Publié il y a 1 an et 2 moiss
Lundi 19 mars 2012 à 16 h 16 min
273 vues
Catégorie(s) : News
 
Cette année encore, les ventes d’Orelsan, Sexion d’Assaut ou Boobavont faire remonter à la surface le Titanic de l’industrie du disque. Largement diffusé en radio, gros vendeur d’albums, le Rap reste pourtant le genre mal-aimé des médias hexagonaux. Nos rappeurs ont mauvaise presse et bientôt, il n’en auront même plus. Disparition quasi-totale des magazines spécialisés, souvent remplacés par des portails en-ligne qui colportent beaucoup plus de clashs que de critiques ou d’analyses… Le mouvement ne connaît plus de médiation culturelle sérieuse. Réticence des journalistes ? Schéma économique en panne ? La faute à Zemmour, à Skyrock ? Flu a arpenté le ter-ter du game hexagonal, pour comprendre pourquoi on ne tend pas – ou mal – le mic aux lyricistes français.

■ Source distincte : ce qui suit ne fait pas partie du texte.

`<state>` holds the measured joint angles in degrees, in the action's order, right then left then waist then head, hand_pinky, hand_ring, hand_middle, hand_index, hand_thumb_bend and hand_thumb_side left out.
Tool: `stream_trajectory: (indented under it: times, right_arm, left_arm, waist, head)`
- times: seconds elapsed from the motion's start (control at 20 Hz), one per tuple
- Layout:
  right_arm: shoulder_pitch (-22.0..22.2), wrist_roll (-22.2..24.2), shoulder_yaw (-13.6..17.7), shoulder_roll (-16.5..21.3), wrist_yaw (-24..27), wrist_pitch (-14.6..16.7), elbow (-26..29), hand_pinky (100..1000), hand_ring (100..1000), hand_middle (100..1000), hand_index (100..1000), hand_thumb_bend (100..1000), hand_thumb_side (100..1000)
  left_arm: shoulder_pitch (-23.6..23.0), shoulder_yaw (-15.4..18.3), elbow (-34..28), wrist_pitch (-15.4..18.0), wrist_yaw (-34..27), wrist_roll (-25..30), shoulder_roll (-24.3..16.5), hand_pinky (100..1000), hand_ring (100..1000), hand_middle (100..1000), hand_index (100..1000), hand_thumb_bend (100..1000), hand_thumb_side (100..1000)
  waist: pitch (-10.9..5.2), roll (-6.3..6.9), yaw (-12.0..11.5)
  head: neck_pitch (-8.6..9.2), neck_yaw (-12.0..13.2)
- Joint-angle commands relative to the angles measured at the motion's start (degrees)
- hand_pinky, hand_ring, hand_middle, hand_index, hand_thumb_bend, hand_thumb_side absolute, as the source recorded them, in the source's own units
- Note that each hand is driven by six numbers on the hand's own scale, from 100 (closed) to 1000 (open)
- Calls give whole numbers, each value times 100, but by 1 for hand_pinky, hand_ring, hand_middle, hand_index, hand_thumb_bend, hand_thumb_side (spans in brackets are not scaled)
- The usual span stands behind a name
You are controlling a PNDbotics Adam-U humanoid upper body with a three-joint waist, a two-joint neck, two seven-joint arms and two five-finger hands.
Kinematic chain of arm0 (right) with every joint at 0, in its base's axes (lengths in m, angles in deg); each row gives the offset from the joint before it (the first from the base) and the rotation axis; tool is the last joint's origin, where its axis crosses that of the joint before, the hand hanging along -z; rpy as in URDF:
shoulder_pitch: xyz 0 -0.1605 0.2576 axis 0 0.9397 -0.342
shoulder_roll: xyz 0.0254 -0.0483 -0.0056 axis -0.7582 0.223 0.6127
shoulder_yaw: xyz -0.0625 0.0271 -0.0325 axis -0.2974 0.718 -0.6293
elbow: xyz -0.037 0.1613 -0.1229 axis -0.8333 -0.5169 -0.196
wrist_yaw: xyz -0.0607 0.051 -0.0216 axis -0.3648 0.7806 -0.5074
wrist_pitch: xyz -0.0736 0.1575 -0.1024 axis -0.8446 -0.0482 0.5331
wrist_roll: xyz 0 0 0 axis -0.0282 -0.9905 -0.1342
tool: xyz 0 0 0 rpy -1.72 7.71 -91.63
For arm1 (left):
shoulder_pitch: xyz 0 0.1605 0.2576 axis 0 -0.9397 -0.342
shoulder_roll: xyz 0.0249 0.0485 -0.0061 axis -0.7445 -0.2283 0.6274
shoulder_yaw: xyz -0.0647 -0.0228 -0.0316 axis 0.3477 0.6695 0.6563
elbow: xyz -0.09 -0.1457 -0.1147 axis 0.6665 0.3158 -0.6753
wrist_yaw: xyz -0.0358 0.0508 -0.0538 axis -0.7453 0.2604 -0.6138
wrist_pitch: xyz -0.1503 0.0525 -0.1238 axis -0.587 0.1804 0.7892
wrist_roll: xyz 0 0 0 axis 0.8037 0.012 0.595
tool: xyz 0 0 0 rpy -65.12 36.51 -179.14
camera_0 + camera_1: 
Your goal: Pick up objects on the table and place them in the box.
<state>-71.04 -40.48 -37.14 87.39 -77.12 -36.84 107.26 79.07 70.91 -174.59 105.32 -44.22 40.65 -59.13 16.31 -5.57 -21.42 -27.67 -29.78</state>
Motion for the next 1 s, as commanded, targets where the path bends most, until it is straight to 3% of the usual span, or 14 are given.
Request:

L’Affiche, R.E.R, Rap Mag, Gasface ou Groove… La disparition des titres papier, une crise de la demande et de l’offre

En 1999, l’album Panique Celtique de Manau reçoit aux Victoires de la Musique la récompense du meilleur album rap et groove de l’année. Radikal, Groove, l’Affiche et R.E.R se liguent alors contre le trio, et révoquent l’idée qu’il puisse constituer un groupe de rap. Une polémique certes facile, mais qui dessine une cartographie – plutôt dense – de la presse rapologique de France*. Avec Get Busy ou The Source, ces titres constituent le principal moyen d’information d’un public croissant. Aujourd’hui, ils ont tous disparus. Rap Mag était le dernier de ces mohicans, et il a enterré la hache de guerre l’année dernière. Seuls résistent RAP RNB ou Planète Rap Mag, feuilles de choux méchamment portées sur les pré-ados. Planète Rap Mag n’est d’ailleurs que l’alter ego papier de l’émission de promo éponyme de Skyrock, animée par Fred Musa, autoproclamé « leader d’opinion » dans le milieu, récemment mis à l’honneur / l’amende ici par Booba. Couv’ avec têtes de gondoles, stickers, posters pour ta salle de bain, entretiens exclusifs…Les magazines ont tout fait pour s’attirer les bonnes grâces d’un lectorat que l’on s(av)ait jeune, masculin et provincial. Ultimes initiatives pour un secteur en fin de vie, qui n’auront pas réussi à le sauver. Culture du zapping et volatilité des lecteurs – qui ne revendiquent pas une publication de référence -, érodent les ventes. Cette précarité économique affaiblit la qualité du contenu des formules éditoriales. Les publications vendent donc de moins en moins. Les tirages s’amenuisent, et avec eux le prix de vente des espaces publicitaires, vitaux pour un périodique. Changements de formule désespérés ou trésorerie en panne… Un cercle vicieux de la décroissance dans lequel est empêtré une grande partie de la presse de France, ce n’est pas nouveau. Pourtant, bien qu’ils rencontrent les mêmes obstacles Magic, Serge, Tsugi continuent de documenter l’électro-rock, la pop, les musiques électroniques ou la chanson.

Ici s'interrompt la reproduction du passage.